To synchronize the calendar and tropical years, leap days are periodically added to the calendar, forming leap years. If a leap day is added every fourth year, the average length of the calendar year is 365.25 days. This was the basis of the Julian calendar, introduced by Julius Caesar in 46 B.C. In this case the calendar year is longer than the tropical year by about 0.0078 days. Over a century this difference accumulates to a little over three quarters of a day. From the time of Julius Caesar to the AD 1500s, the beginning of spring shifted from March 23 to March 11.

When Pope Gregory XIII instituted the Gregorian calendar in 1582, the calendar was shifted to make the beginning of spring fall on March 21 and a new system of leap days was introduced. Instead of intercalating a leap day every fourth year, 97 leap days would be introduced every 400 years, according to the rule given above. Thus, the average Gregorian calendar year is 365.2425 days in length. This agrees to within a half a minute of the length of the tropical year.

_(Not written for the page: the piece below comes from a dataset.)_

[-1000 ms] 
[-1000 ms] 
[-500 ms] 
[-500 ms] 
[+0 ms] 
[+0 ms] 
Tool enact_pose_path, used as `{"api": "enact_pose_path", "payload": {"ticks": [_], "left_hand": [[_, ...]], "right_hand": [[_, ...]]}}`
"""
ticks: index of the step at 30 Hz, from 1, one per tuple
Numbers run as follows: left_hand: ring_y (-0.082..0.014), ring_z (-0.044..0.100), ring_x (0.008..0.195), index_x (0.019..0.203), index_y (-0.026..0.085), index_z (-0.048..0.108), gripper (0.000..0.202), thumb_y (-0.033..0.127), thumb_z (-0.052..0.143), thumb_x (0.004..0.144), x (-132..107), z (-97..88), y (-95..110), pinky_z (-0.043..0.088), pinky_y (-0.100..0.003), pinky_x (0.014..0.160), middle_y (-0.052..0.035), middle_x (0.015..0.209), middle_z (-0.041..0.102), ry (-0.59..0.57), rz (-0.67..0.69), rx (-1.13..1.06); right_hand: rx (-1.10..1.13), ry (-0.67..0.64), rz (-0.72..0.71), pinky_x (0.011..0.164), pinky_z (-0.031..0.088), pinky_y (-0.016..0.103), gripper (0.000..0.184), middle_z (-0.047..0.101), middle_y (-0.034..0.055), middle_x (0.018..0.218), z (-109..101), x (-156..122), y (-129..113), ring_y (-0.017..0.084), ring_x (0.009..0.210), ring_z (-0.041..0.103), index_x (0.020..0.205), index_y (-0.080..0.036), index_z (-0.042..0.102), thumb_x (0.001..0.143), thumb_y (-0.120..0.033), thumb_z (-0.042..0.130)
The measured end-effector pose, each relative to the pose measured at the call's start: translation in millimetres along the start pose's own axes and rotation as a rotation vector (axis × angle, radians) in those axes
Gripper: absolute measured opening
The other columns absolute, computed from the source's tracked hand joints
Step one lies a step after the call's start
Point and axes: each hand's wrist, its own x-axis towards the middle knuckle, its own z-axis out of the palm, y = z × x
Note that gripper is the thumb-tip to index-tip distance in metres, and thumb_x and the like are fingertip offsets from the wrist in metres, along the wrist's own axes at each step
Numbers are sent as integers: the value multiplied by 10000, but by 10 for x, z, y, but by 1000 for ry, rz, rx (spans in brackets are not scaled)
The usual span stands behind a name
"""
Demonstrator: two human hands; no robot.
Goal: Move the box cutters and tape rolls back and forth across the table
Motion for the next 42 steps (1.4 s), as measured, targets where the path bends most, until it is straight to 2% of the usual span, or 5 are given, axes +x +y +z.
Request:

It will take about 3300 years before the Gregorian calendar is as much as one day out of step with the seasons.

The Hebrew Calendar

As mentioned earlier, there are other calendars, most of three types: solar, such as our Gregorian; lunar, such as the Islamic; and lunisolar, such as the Hebrew calendar. It is based on calculation rather than observation. Each year consists of twelve or thirteen months, with months consisting of 29 or 30 days. An intercalary month is introduced in years 3, 6, 8, 11, 14, 17, and 19 in a nineteen-year cycle. Years are counted since the creation of the world, which is assumed to have taken place in 3761 BC. In that year, AM 1 started (AM = Anno Mundi = year of the world). Our 1 January 2000 is in A.M. 5760.

The Islamic Calendar

The Islamic calendar is a purely lunar calendar in which months correspond to the lunar phase cycle. As a result, the twelve lunar months rotate through the four seasons, coming back to where they used to be over a period of about 33 years. That is, their month of Safar sometimes occurs in winter, sometimes in summer.

Day 5 of their week, which is called Jum’a, is the day for congregational prayers. Unlike the Sabbath days of the Christians and Jews, Jum’a is not a day of rest. It begins at sunset on Thursday and ends at sunset on Friday.

Their initial epoch, A.H. 1 (Anno Higerae), is reckoned from the Era of the Hijra, commemorating the migration of the Prophet and his followers from Mecca to Medina. It is generally taken by astronomers to be Thursday, July 15, AD 622 (Julian calendar), while those favouring chronological tables generally use Friday, July 16, AD 622. Our 1 January 2000 is in A.H. 1420.

Keeping Time is a Messy Business

Sweden has a curious history. Sweden decided to make a gradual change from the Julian to the Gregorian calendar. By dropping every leap year from 1700 through 1740 the eleven superfluous days would be omitted and from 1 Mar 1740 they would be in sync with the Gregorian calendar. (But in the meantime they would be in sync with nobody!)

So 1700 (which should have been a leap year in the Julian calendar) was not a leap year in Sweden. However, by mistake 1704 and 1708 became leap years. This left Sweden out of synchronisation with both the Julian and the Gregorian world, so they decided to go “back” to the Julian calendar. In order to do this, they inserted an extra day in 1712, making that year a double leap year! So in 1712, February had 30 days in Sweden.

Later, in 1753, Sweden changed to the Gregorian calendar by dropping 11 days like everyone else.